Kyiv Mayor Vitali Klitschko said on Wednesday that "one of the capital's infrastructure facilities has been hit" and there were "several more explosions in different districts" of the city.
He said water supplies were knocked out in all of Kyiv.
In other parts of the country, power was out in the wider Kyiv region, in the northern city of Kharkiv, the western city of Lviv, and in all or part of the Chernihiv, Kirovohrad, Odesa and Khmelnytskyi regions.
"(Missiles) Hit one of the capital's infrastructure facilities. Stay in shelters! The air alert continues," Mr Klitschko wrote on Telegram.
Ukraine's state-owned nuclear operator, Energoatom, said the strikes led to the country's last three fully functioning nuclear power stations all being disconnected from the power grid in an "emergency protection" measure.
It said they would resume supplying electricity as soon as the grid is "normalised."
Energoatom said on its Telegram channel that radiation levels at the sites are unchanged and "all indicators are normal."
The Energy Ministry said the attacks also caused a temporary blackout of most thermal and hydroelectric power plants, and transmission facilities also were affected.
Power workers were working to restore supply, "but given the extent of the damage, we will need time," it said on Facebook.
President Volodymyr Zelenskyy said Ukraine would rebuild infrastructure damaged in the strikes on Wednesday and praised the spirit of his people.
"We'll renew everything and get through all of this because we are an unbreakable people," he said in a brief video address posted to the Telegram messaging app.
Neighbouring Moldova also reported massive power outages across the country following Russia's strikes on Ukraine's energy infrastructure.
The country's pro-Western president, Maia Sandu, said in a statement that "Russia left Moldova in the dark."

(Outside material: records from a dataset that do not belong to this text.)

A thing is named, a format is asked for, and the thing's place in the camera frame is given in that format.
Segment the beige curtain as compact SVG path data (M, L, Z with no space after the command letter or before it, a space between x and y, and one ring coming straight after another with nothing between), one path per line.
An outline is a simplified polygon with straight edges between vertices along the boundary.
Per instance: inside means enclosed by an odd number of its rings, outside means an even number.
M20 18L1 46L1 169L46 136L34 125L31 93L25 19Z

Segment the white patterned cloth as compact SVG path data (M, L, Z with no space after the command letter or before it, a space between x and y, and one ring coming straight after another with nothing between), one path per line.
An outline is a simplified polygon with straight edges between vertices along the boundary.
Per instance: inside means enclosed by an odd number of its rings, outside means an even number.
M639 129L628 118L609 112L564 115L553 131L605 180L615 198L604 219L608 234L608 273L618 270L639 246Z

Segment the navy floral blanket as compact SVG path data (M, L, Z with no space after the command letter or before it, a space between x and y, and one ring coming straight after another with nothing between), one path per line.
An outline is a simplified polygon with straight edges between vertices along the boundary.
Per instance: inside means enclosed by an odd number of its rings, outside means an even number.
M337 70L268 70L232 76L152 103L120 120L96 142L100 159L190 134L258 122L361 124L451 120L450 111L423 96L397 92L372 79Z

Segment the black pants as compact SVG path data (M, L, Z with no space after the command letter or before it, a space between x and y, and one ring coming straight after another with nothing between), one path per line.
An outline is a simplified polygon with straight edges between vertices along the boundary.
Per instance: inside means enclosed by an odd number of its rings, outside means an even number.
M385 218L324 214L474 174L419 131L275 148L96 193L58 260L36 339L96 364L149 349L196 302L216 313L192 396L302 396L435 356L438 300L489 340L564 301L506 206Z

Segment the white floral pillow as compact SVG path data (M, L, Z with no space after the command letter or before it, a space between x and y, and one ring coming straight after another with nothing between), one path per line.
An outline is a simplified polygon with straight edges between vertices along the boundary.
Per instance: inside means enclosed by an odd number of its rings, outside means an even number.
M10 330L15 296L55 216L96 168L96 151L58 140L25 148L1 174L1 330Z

Russian attacks have knocked out power for long periods for up to 10 million Ukrainian consumers at a time.
Ukraine's national power grid operator said on Wednesday more blackouts would be necessary across the country.
Newborn baby killed in attack on maternity hospital
Ukrainian officials said a newborn baby had been killed in a Russian missile attack that hit a maternity hospital in the city of Vilniansk in south-eastern Ukraine earlier on Wednesday.
The state emergency service said that at the time of the attack a woman with a newborn baby and a doctor had been in a maternity ward in a two-storey building that was destroyed.
The doctor and the mother were rescued but the baby died, it said on Telegram, under photos of rescue workers sifting through the rubble, with white smoke rising into the night sky.
Video footage posted by the state emergency service showed a man who appeared to be a doctor being given water as rescuers tried to clear the rubble around him.
"Grief fills our hearts — a baby who had just appeared in the world has been killed," Oleksandr Starukh, governor of the Zaporizhzhia region which includes Vilniansk, wrote on Telegram.
Reuters was unable immediately to verify the report independently. Russia did not immediately comment on the incident.
Andriy Yermak, head of the Ukrainian presidential office, condemned the attack in a Telegram post.
Referring to Russian forces who invaded Ukraine in February as "terrorists", he said Russia would be held responsible for "every Ukrainian life".